Donna par sagesse à chacun ce qu’il mérite

Ainsi plaça-il les cieux en hauteur et le tapis sous nos pas

A Lui seul revient de juger bon l’emplacement de chaque chose

Deux navires identiques voguant sur l’onde

A l’un Il fera regagner la terre et l’autre non

Deux épris poursuivant le même chemin

Il fera parvenir l’un au but et l’autre non

Célèbre poème strophique de Mohtasham Kashânî, en mémoire à la mort de l’Imam Hossein et de ses compagnons à Karbalâ


Quel est ce soulèvement qui une nouvelle fois a bouleversé le cours des événements ?

Que sont donc ce chant funèbre, ce deuil et ces lamentations qui ont envahi la terre entière ?

D’où vient donc ce grand bouleversement et quel est ce chaos qui fait écho jusqu’aux cieux, avant même que l’on ait soufflé dans la trompette de la résurrection ?

Pourquoi cette matinée est-elle aussi sombre

Et pourquoi le monde est-il sans dessus dessous ?

En voyant la part de tristesse que porte en soi le moindre atome,

C’est à croire que ce matin

Le soleil s’est levé à l’Ouest.

Ce n’est pas exagérer que de nommer l’Apocalypse

Ce moment tragique que l’on appelle Moharram.

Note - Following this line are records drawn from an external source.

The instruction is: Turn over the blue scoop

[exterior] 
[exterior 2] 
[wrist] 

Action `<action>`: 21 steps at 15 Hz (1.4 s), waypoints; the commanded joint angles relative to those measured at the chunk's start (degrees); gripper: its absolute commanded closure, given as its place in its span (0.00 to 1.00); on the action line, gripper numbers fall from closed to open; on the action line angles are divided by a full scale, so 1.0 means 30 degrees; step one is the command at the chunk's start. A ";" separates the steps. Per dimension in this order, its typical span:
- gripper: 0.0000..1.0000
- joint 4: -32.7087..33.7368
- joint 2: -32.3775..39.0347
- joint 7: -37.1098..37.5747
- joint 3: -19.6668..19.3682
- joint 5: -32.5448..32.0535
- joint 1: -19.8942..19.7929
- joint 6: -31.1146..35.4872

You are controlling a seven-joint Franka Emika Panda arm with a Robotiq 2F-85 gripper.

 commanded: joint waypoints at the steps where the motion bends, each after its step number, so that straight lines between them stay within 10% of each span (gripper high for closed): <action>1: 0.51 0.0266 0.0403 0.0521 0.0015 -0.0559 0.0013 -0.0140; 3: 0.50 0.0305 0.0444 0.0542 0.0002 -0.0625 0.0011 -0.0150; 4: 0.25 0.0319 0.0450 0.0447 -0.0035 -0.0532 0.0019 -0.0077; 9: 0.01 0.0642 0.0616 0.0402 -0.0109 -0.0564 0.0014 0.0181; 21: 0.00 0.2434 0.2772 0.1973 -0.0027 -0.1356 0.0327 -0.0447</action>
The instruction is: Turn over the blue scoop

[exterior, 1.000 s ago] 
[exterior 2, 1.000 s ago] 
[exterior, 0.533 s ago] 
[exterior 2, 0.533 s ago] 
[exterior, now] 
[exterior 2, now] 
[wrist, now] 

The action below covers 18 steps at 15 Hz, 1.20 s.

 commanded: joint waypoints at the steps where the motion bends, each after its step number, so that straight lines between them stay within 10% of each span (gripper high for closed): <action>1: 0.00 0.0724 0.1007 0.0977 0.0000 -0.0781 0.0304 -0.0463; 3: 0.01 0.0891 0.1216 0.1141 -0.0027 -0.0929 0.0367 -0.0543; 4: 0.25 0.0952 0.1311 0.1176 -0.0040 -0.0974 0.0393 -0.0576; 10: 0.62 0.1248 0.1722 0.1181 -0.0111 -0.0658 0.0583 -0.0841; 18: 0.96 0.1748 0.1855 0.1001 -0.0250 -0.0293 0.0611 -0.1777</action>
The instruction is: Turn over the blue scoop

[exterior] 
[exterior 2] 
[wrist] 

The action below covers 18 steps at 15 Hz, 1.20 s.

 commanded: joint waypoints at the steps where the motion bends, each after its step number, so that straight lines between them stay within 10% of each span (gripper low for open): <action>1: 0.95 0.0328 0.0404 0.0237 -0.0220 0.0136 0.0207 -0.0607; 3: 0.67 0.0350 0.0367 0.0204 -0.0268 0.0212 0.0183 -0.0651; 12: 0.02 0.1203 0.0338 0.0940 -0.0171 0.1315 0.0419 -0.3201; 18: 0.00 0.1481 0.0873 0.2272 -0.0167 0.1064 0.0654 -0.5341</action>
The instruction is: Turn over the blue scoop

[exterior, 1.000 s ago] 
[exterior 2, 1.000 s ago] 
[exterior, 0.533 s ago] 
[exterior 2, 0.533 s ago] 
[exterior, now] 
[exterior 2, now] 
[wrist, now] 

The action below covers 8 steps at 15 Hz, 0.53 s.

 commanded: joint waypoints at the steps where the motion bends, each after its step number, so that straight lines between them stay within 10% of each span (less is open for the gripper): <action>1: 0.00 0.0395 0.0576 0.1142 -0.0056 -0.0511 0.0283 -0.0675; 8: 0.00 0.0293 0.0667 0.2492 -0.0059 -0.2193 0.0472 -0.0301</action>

Au ciel, où mélancolie et tristesse n’ont pas de place,

Tous sont pourtant abattus par le chagrin

Les anges et les Djins accompagnent les humains dans leurs chants funèbres et pleurent la perte de l’une des plus nobles créations divine : Hossein ; cette lumière de l’Orient et de l’Occident, ce soleil, cette terre et ce ciel élevé dans les bras même du prophète

Silence Mohtasham !

Ta parole fait fondre le cœur de la pierre

Cette pénible nouvelle épuise les cœurs, les oiseaux et les poissons de mers, tous impuissants face à ce chagrin immense

Silence Mohtasham !

Ce poème sanglant a fait verser les larmes de n’importe quel auditeur

Silence Mohtasham !

Le ciel a tant pleuré que la surface des eaux des mers est devenue un véritable champ de bulles ensanglantées.

Silence Mohtasham !

Par ta parole et par les lamentations des endeuillés qu’elle suscite

Le soleil est devenu aussi froid que la lune

Silence Mohtasham !

En souvenir de la perte de Hossein,

Gabriel n’ose plus se présenter au prophète

Car depuis la nuit des temps

Une telle erreur ne s’était jamais produite.